I have posted just three prior days this month. Two of them were Wednesdays. As an actual Wednesday’s child, perhaps it’s destiny. Guess what day it is today?
I’ve been wanting to write more than I have – I’ve even had more Internet than I might’ve expected. Somehow, however, the inspiration has been limited. I have been tired. I have found my already trying struggles with sleep made all the more wearying by waking up in a different place most every morning (or middle of the night). I am both hopeful that my inspiration is storing up for winter and dining lightly in the meantime and trepid that I have somehow been sapped and zapped entirely. The latter seems utterly unlikely, but the former all too convenient, no?

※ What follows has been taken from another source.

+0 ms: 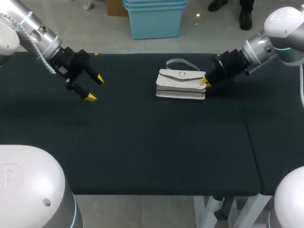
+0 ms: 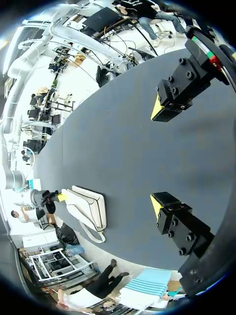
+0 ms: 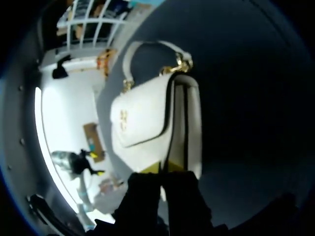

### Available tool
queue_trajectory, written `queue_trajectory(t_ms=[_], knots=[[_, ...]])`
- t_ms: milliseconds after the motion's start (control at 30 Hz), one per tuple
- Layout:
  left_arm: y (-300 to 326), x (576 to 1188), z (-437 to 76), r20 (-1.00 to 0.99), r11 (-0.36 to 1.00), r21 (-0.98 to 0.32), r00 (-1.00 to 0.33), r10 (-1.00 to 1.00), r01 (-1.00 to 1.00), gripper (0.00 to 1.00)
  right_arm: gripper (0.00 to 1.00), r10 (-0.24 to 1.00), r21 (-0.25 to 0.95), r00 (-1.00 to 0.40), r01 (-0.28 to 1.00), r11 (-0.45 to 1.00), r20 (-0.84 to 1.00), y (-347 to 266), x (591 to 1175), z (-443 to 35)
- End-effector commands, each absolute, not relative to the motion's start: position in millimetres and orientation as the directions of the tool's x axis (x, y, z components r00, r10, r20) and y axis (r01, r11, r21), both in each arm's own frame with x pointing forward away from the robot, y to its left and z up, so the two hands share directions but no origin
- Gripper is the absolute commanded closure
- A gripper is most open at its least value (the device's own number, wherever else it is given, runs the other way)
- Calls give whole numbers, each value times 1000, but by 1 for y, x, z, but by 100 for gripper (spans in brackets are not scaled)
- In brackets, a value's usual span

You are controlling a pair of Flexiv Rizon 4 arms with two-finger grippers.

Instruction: Pick up the bag, open it, inspect its contents, close it, and place it on the opposite side

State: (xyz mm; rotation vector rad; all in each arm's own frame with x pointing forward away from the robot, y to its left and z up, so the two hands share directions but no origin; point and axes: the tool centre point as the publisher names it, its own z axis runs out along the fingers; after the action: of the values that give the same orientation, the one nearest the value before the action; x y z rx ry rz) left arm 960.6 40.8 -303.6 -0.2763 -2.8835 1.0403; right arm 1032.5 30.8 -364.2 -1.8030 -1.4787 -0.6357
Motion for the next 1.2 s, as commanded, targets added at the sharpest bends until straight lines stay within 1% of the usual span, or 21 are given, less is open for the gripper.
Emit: queue_trajectory(t_ms=[33, 200, 367, 733, 933, 1200], knots=[[41, 961, -305, -2, 753, -641, -982, 190, 147, 0, 100, 640, -173, 224, 975, -142, 735, 51, 1015, -364], [41, 961, -305, -2, 753, -641, -982, 190, 147, 0, 100, 640, -130, 244, 967, -221, 729, 71, 993, -367], [41, 961, -305, -2, 753, -641, -982, 190, 147, 0, 100, 623, -93, 207, 973, -211, 754, 88, 979, -370], [41, 961, -305, -2, 753, -641, -982, 190, 147, 0, 100, 636, -13, 142, 979, -203, 758, 130, 950, -355], [41, 961, -305, -2, 753, -641, -982, 190, 147, 0, 100, 632, -7, 135, 979, -201, 763, 150, 944, -357], [41, 961, -305, -2, 753, -641, -982, 190, 147, 0, 100, 601, -28, 123, 986, -166, 790, 168, 941, -362]])
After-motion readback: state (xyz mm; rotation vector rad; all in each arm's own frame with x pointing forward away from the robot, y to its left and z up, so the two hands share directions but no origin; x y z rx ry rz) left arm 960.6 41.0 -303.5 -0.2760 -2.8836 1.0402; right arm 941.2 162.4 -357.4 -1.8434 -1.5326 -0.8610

My green comp book still remains unsullied by language, my mind an uproar of milder things than the trip embarked. Or past things. Or non sequitorial things. I have been having a predominantly fabulous time – don’t get me wrong via my temporary tone. The Canyon is always and forever one of my all-time favorite places on Earth. Infinitely spiritual, challenging, magnificent, overwhelming. I may have actually taken 500 pictures there alone. It makes for a mesmerizing feast of visual overwhelm on my parents’ relatively new giant screen.
My parents are busy and with a latest project, this more of the rabble-rousing variety than the entrepreneurial. It at once makes it harder to fully commune with them and happier to see them involved and engaged in something they find inspiring. I find myself more tired as a result of the relaxation that comes with feeling at home. And tomorrow I depart again.
There is more to say, much more to see, but for now a Wednesday note of my persisting state and forward progress will have to do. I have been a bit melancholic in the last 24 hours, prompted by rehash and review of experiences that have not yet settled into their mostly concluded state. My angst with some of the order of operations at Glide, my anticipation of the upcoming balancing act of trying to work as hard for my own efforts and long-desired outcomes as I could for others. Trying to hold on to every location, every person, every turn of events that in this journey would alone be sufficient for a trip entire. And yet they come, fast and fleeting, back to back to back to back.
Sometimes it is enough to live, knowing the reflection will catch up with the events soon enough. Soon enough.